From: Jonah Palmer <jonah.palmer@oracle.com>
To: Eugenio Perez Martin <eperezma@redhat.com>,
Si-Wei Liu <si-wei.liu@oracle.com>
Cc: qemu-devel@nongnu.org, mst@redhat.com, leiyang@redhat.com,
peterx@redhat.com, dtatulea@nvidia.com, jasowang@redhat.com,
boris.ostrovsky@oracle.com
Subject: Re: [RFC v2 1/2] vhost-vdpa: Implement IOVA->GPA tree
Date: Tue, 8 Oct 2024 11:40:29 -0400 [thread overview]
Message-ID: <5ebfd766-c8b5-4fb3-86ad-17a74212ef5e@oracle.com> (raw)
In-Reply-To: <CAJaqyWfYvD0nEYU9UgKzYgUo5JzuFu3PBKNEkDrM0BE0Ek5LfA@mail.gmail.com>
On 10/8/24 2:51 AM, Eugenio Perez Martin wrote:
> On Tue, Oct 8, 2024 at 2:14 AM Si-Wei Liu <si-wei.liu@oracle.com> wrote:
>>
>>
>>
>> On 10/7/2024 6:51 AM, Eugenio Perez Martin wrote:
>>> On Fri, Oct 4, 2024 at 8:48 PM Jonah Palmer <jonah.palmer@oracle.com> wrote:
>>>>
>>>>
>>>> On 10/4/24 11:17 AM, Eugenio Perez Martin wrote:
>>>>> On Fri, Oct 4, 2024 at 2:45 PM Jonah Palmer <jonah.palmer@oracle.com> wrote:
>>>>>> Implements the IOVA->GPA tree for handling mapping, unmapping, and
>>>>>> translations for guest memory regions.
>>>>>>
>>>>>> When the guest has overlapping memory regions, an HVA to IOVA translation
>>>>>> may return an incorrect IOVA when searching the IOVA->HVA tree. This is
>>>>>> due to one HVA range being contained (overlapping) in another HVA range
>>>>>> in the IOVA->HVA tree.
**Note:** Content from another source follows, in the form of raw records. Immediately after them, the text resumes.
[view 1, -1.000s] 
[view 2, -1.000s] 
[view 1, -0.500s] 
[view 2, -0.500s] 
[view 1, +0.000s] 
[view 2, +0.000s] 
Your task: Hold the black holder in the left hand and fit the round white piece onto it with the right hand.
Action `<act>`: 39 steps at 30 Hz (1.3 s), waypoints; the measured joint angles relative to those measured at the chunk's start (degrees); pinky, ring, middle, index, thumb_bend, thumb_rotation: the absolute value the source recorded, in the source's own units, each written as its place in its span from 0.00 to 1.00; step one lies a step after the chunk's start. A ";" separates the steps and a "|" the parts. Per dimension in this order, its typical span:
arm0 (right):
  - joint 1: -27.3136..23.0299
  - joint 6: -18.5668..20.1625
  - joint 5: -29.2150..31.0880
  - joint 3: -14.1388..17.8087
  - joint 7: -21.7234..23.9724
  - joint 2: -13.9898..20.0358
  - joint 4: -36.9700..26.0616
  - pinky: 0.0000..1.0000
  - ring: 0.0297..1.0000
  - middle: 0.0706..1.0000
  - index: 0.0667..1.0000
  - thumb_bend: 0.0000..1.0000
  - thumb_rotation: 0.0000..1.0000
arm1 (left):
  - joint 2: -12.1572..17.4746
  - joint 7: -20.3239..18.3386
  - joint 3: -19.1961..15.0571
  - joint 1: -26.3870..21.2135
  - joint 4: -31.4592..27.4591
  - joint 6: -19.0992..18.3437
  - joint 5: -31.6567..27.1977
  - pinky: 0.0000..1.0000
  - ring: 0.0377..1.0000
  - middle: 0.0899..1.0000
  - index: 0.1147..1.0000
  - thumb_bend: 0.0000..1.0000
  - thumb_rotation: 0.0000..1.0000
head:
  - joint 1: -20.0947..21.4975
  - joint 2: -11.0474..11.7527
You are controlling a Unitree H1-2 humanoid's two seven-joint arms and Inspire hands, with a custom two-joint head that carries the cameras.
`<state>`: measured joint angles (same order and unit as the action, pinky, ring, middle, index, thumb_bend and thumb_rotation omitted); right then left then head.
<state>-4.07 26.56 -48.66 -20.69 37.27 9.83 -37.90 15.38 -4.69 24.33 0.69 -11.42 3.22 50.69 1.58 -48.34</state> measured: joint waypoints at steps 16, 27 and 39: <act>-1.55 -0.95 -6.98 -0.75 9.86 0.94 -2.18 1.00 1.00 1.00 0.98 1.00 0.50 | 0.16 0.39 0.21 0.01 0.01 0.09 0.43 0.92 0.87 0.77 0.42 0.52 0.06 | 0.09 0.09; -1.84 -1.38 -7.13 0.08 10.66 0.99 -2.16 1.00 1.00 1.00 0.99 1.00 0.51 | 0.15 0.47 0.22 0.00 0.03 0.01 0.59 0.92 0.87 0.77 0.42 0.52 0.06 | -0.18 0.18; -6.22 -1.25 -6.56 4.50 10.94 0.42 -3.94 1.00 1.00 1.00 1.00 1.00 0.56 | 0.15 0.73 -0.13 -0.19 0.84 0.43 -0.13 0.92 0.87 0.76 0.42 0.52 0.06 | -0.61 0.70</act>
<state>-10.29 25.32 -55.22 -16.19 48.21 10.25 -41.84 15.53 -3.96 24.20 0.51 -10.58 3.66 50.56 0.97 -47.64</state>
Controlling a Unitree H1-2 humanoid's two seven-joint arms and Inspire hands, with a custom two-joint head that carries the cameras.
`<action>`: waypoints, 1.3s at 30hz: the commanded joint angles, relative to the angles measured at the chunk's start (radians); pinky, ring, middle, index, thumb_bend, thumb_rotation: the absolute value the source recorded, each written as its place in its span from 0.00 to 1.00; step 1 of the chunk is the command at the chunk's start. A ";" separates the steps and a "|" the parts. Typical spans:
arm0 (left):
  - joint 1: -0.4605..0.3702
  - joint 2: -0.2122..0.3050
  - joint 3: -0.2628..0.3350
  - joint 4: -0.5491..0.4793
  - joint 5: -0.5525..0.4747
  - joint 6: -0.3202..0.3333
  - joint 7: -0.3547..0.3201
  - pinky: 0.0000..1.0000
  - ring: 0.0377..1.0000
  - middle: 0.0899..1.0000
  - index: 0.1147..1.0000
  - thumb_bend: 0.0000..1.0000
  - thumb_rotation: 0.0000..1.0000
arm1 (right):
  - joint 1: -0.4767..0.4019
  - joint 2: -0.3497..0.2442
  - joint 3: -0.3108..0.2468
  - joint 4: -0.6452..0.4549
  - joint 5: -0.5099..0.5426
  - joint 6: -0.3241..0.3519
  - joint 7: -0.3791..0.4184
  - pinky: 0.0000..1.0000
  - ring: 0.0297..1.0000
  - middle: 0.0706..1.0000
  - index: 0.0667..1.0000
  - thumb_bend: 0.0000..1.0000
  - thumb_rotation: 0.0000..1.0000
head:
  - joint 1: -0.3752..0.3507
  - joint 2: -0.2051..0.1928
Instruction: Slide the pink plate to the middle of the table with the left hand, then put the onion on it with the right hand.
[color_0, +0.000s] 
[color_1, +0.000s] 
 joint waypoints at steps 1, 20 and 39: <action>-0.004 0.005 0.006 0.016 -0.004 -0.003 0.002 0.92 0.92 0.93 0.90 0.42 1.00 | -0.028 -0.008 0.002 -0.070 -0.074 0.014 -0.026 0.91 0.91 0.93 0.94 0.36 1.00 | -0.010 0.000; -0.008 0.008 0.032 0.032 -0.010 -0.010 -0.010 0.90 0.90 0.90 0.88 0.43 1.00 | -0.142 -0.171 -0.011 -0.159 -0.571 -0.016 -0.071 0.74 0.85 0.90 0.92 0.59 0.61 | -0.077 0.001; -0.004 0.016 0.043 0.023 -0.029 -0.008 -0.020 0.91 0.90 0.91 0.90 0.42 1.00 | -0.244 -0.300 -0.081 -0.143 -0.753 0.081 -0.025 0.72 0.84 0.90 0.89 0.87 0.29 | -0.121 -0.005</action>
By creating an IOVA->GPA tree, we can use GPAs to
>>>>>> translate and find the correct IOVA for guest memory regions.
>>>>>>
>>>>> Yes, this first patch is super close to what I meant, just one issue
>>>>> and a pair of nits here and there.
>>>>>
>>>>> I'd leave the second patch as an optimization on top, if the numbers
>>>>> prove that adding the code is worth it.
>>>>>
>>>> Ah okay, gotcha. I also wasn't sure if what you mentioned below on the
>>>> previous series you also wanted implemented or if these would also be
>>>> optimizations on top.
>>>>
>>>> [Adding code to the vhost_iova_tree layer for handling multiple buffers
>>>> returned from translation for the memory area where each iovec covers]:
>>>> -----------------------------------------------------------------------
>>>> "Let's say that SVQ wants to translate the HVA range
>>>> 0xfeda0000-0xfedd0000. So it makes available for the device two
>>>> chained buffers: One with addr=0x1000 len=0x20000 and the other one
>>>> with addr=(0x20000c1000 len=0x10000).
>>>>
>>>> The VirtIO device should be able to translate these two buffers in
>>>> isolation and chain them. Not optimal but it helps to keep QEMU source
>>>> clean, as the device already must support it."
>>>>
>>> This is 100% in the device and QEMU is already able to split the
>>> buffers that way, so we don't need any change in QEMU.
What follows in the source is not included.